DIRECTIONS: Below are the entries to work from; restate word for word the portion that opens with the line containing "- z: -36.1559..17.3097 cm" and closes with the line containing "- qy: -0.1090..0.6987", keeping both.

Start of DATA EXCERPTS

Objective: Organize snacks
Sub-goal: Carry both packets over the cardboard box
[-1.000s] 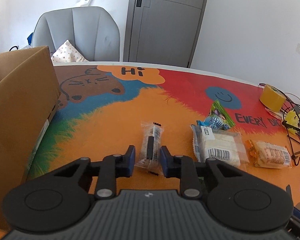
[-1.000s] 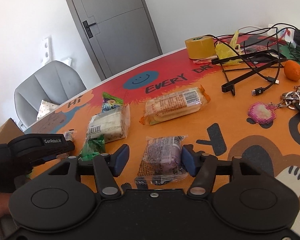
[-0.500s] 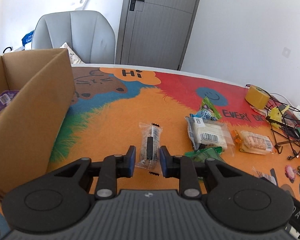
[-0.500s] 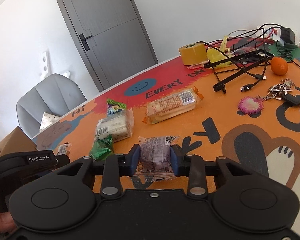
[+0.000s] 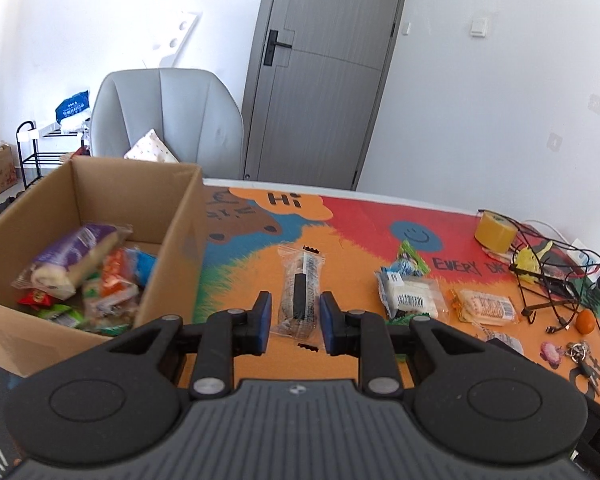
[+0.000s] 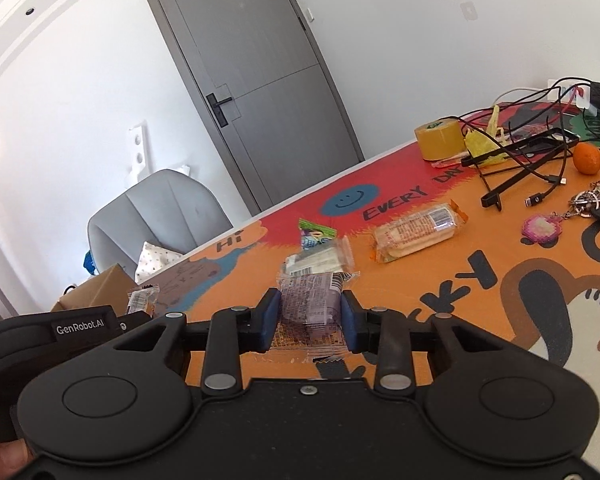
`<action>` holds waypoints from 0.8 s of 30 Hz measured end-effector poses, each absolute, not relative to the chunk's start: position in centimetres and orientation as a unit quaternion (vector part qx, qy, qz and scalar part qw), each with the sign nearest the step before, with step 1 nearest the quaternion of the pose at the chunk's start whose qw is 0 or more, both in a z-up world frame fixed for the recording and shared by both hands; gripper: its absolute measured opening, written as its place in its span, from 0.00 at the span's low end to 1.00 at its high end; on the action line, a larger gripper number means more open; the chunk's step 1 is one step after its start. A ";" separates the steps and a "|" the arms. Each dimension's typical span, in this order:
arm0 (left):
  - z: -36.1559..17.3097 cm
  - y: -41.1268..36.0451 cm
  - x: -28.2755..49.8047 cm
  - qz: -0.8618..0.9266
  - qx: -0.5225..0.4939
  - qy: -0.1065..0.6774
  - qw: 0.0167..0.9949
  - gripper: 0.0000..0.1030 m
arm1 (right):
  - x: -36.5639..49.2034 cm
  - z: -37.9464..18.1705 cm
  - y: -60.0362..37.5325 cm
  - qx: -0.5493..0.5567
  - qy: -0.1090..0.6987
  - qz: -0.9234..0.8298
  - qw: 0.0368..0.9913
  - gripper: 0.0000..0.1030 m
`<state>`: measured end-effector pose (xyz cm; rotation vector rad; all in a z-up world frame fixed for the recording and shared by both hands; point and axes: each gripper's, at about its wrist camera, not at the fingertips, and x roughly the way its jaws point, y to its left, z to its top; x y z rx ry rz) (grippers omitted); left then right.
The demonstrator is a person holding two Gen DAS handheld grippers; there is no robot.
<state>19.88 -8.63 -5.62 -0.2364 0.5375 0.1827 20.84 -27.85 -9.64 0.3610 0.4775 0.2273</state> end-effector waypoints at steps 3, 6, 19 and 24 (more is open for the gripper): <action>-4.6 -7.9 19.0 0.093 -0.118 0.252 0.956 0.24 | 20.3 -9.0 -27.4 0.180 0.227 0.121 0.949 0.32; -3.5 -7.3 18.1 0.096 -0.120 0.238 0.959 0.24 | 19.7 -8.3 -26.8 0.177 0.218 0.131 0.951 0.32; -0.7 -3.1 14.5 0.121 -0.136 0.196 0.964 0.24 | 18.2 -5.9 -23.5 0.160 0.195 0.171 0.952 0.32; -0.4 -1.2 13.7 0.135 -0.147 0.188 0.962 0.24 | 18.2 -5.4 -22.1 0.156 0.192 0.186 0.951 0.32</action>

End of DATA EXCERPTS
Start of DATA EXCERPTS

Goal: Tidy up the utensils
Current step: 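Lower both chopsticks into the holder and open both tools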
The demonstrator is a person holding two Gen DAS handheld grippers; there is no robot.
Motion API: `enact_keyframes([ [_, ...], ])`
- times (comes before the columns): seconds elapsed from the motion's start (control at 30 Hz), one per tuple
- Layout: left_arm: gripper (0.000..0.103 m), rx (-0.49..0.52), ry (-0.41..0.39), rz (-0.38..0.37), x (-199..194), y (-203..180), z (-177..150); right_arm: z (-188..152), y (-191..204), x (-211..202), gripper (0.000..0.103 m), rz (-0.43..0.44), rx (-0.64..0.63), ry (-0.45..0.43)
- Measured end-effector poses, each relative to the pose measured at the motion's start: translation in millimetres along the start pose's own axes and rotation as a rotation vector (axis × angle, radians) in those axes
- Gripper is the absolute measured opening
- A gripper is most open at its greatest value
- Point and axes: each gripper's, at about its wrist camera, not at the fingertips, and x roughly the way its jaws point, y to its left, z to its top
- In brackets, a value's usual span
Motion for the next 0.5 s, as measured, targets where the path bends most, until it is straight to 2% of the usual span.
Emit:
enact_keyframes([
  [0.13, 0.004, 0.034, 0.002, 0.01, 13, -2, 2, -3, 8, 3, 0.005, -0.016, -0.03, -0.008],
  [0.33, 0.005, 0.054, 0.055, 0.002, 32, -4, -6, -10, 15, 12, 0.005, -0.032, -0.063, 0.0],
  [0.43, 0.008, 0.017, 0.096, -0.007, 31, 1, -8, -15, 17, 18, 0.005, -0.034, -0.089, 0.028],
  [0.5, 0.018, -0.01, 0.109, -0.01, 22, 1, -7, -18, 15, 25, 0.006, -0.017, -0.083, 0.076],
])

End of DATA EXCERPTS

REPLY:
  - z: -36.1559..17.3097 cm
  - y: -41.1268..36.0451 cm
  - x: -28.2755..49.8047 cm
  - qz: -0.8618..0.9266
  - qx: -0.5225..0.4939
  - qy: -0.1065..0.6774
  - qw: 0.0167..0.9949
  - gripper: 0.0000..0.1030 m
arm1 (right):
  - x: -36.5639..49.2034 cm
  - z: -37.9464..18.1705 cm
  - y: -60.0362..37.5325 cm
  - qx: -0.5493..0.5567
  - qy: -0.1090..0.6987

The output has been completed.